THIS FEBRUARY marked 10 years since the Gujarat riots of 2002. There was a temptation to meet that milestone with silence. What possibly was there to say? The animal violence; the memory of the dead still waiting justice; the ache of the survivors; the subversion of every ethical reaction; the malafide of the State; the dark questions lying unanswered: all of it had been articulated ad nauseam. The retelling of it only evoked fatigue now in listeners; a revilement; advice to ‘move on’, a deepening of the deafness.

Yet, all of it still lay there heaving below the surface, a scar on one’s conscience. In TEHELKA’s cover that week, then, we decided to focus instead on the resistance. On the small band of crusaders — civil rights activists, lawyers, journalists — who had persevered doggedly in the search for justice long after it made sense to persevere. What drove them to it? What made them stay? Every crusader in the world knows the sick midstream moment of self-doubt. Was there any efficacy — any meaning — at all to one’s work? Was the labour, the extreme isolation, the sacrifices worthwhile? Was the idea of the good fight merely an illusory bauble one had yoked oneself to? Why should one not move on like everyone else had?

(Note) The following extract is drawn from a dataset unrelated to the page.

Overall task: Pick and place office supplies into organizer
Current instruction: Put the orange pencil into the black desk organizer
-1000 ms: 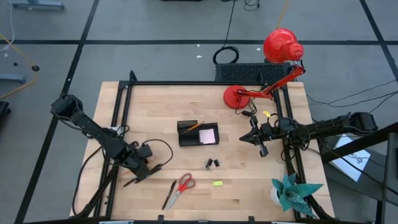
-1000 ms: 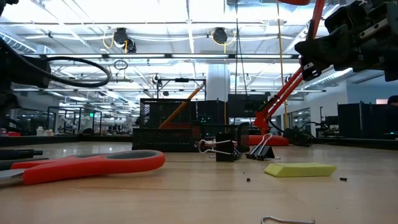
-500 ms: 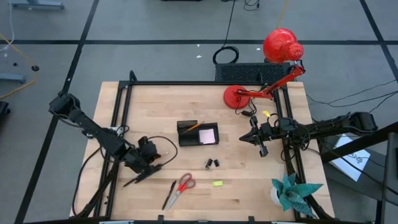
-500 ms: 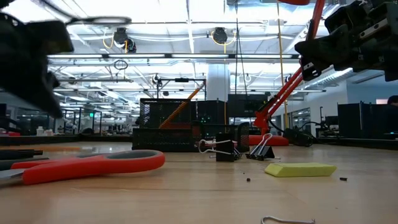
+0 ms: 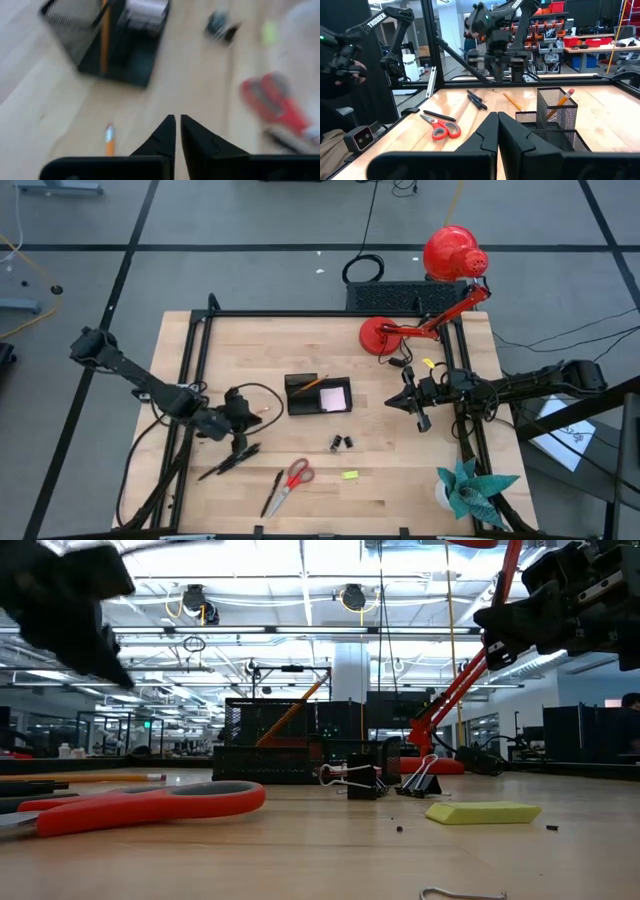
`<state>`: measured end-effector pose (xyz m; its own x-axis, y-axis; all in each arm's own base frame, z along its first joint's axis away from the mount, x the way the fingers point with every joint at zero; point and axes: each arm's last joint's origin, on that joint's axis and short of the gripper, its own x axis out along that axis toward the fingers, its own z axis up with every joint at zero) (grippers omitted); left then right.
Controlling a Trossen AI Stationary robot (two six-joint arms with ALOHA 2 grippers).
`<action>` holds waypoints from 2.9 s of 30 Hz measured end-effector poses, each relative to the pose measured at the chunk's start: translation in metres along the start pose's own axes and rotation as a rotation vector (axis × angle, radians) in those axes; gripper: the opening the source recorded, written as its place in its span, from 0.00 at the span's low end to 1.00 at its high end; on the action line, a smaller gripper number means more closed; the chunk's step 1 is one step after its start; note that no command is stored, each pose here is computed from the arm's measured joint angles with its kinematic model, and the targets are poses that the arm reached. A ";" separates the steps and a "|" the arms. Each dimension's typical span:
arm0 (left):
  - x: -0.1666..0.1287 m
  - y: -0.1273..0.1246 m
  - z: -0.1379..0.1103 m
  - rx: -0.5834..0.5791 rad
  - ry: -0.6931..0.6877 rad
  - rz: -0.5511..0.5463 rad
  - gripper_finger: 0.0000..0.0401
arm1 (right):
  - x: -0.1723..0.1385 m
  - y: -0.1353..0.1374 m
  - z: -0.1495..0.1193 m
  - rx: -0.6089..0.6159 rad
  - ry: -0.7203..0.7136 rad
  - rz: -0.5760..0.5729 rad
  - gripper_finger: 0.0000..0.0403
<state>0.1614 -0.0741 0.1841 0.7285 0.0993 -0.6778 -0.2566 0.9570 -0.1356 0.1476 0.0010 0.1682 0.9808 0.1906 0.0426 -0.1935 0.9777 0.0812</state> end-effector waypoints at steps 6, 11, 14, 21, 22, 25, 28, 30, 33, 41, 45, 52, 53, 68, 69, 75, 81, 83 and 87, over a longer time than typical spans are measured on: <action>0.023 0.030 0.004 -0.037 0.133 0.154 0.25 | 0.000 -0.001 0.001 -0.008 -0.010 -0.025 0.00; 0.043 0.056 0.006 -0.083 0.302 0.137 0.39 | 0.000 -0.002 0.000 -0.006 -0.004 -0.075 0.00; 0.050 0.066 0.005 -0.089 0.401 0.151 0.48 | 0.000 -0.002 -0.001 -0.019 0.002 -0.077 0.00; 0.060 0.075 0.004 -0.071 0.549 0.157 0.59 | 0.000 -0.002 -0.001 -0.029 0.003 -0.077 0.00; 0.061 0.075 0.004 -0.063 0.554 0.152 0.60 | 0.000 -0.002 -0.001 -0.031 0.003 -0.077 0.00; 0.065 0.074 0.003 -0.045 0.570 0.147 0.60 | 0.000 -0.002 -0.001 -0.030 0.004 -0.077 0.00; 0.068 0.075 0.002 -0.040 0.583 0.150 0.60 | 0.000 -0.002 -0.001 -0.030 0.005 -0.077 0.00; 0.069 0.075 0.001 -0.036 0.589 0.151 0.60 | 0.000 -0.002 -0.001 -0.031 0.003 -0.077 0.00; 0.072 0.078 0.004 -0.036 0.601 0.149 0.60 | 0.000 -0.002 -0.001 -0.031 0.003 -0.079 0.00; 0.079 0.083 0.012 -0.029 0.627 0.124 0.60 | 0.000 -0.003 0.000 -0.031 -0.003 -0.103 0.00; 0.081 0.085 0.011 -0.044 0.646 0.116 0.60 | 0.000 -0.003 0.000 -0.031 -0.003 -0.103 0.00; 0.082 0.085 0.012 -0.048 0.634 0.107 0.60 | 0.000 -0.003 0.000 -0.031 -0.003 -0.103 0.00; 0.082 0.085 0.012 -0.048 0.632 0.106 0.59 | 0.000 -0.003 0.000 -0.031 -0.003 -0.103 0.00; 0.085 0.085 0.014 -0.035 0.585 0.117 0.18 | 0.000 -0.003 0.000 -0.031 -0.003 -0.103 0.00; 0.085 0.085 0.014 -0.035 0.582 0.117 0.16 | 0.000 -0.003 0.000 -0.031 -0.003 -0.103 0.00; 0.087 0.083 0.016 -0.030 0.556 0.115 0.03 | 0.000 -0.003 0.000 -0.031 -0.003 -0.102 0.00; 0.087 0.077 0.018 -0.004 0.519 0.112 0.06 | 0.000 -0.003 0.000 -0.031 -0.003 -0.102 0.00; 0.085 0.075 0.019 0.004 0.504 0.108 0.06 | 0.000 -0.003 0.000 -0.031 -0.003 -0.102 0.00; 0.081 0.072 0.021 0.000 0.474 0.088 0.03 | 0.000 -0.003 0.000 -0.031 -0.003 -0.102 0.00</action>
<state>0.2158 0.0083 0.1349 0.3340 0.0443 -0.9415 -0.3043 0.9505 -0.0633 0.1480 -0.0019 0.1677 0.9952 0.0896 0.0384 -0.0916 0.9943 0.0547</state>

The Naroda Patiya verdict this week comes as vindication for all those who resist. It is a hard-won victory, with hard-won messages. The conviction of Maya Kodnani, a former minister in the Narendra Modi government, and Babu Bajrangi, a favoured man in the Sangh Parivar, is the first time that the slow eye of justice has looked higher than the foot-soldiers; the first time it has singed the planners and conspirators of the riots. It brings hope that if the fight is resolute enough, justice can be had. It preserves the idea of India.

But the Naroda Patiya convictions should not be lightly spoken off as proof that all is well with the justice system of Gujarat — or indeed India. Without the resistance — vociferous, steadfast, unyielding — there would have been no automatic triggers. Without the fight, there would have been no recompense. Ten years after the riot, in this moment of moral reprieve, it is important to dwell on that for a moment. And draw from it to fortify for other long battles elsewhere.

In the Gujarat riots cases — and their sprawl is labyrinthine — apart from the survivors themselves, there is one crusader who has fought more doggedly than most: Teesta Setalvad. Setalvad has felt the bruising, corrosive, humiliating toll of tautology — of reporting a story long after everyone has tired of it. She has been dismissed as boring, shrill, motivated, self-seeking. She has had stories concocted against her; had her reputation blackened. Yet, she has stayed her ground. Without her, the survivors may have given up long ago. Without her, their despair may have looked for other instruments of anger.

In this fight for justice, TEHELKA too has played a part. In 2007, Ashish Khetan undertook a risky and pathbreaking investigation that caught the perpetrators of the riots on camera, detailing how they had raped and killed; how the police had turned a blind eye; how political leaders had given verbal orders for mayhem; how the State had swung later to protect them. Initially, this investigation was met with the most demoralising fate for a journalist: silence. This was followed by retributions: ugly whisper campaigns, conspiracy theories, false propaganda. Three months after the investigation, TEHELKA — still a fragile enterprise — lost a 10-million dollar commitment from a Silicon Valley investor with business interests in Gujarat. It almost shut down.

But — perhaps for the first time in the history of Indian journalism — the TEHELKA tapes also went on to become one of the most crucial pieces of corroborative evidence in the Naroda Patiya and Gulberg Society cases. For the midstream bouts of self-doubt, this verdict comes as a balm. Whatever its costs, the journalism is worthwhile.

Too much remains undone. Many incriminating questions about Modi in the TEHELKA tapes remain unanswered. There are innumerable other victims waiting for justice. Modi was not just the chief minister of Gujarat in 2002; he was also its home minister. The police were reporting directly to him. Why do rioters across the board claim the police looked away? Why did Modi reward officers who failed to control the riots and penalise those who did? These are just the start mark: the full question trail can stack a mountain. The Sikh riots of 1984 would have deserved the same resistance.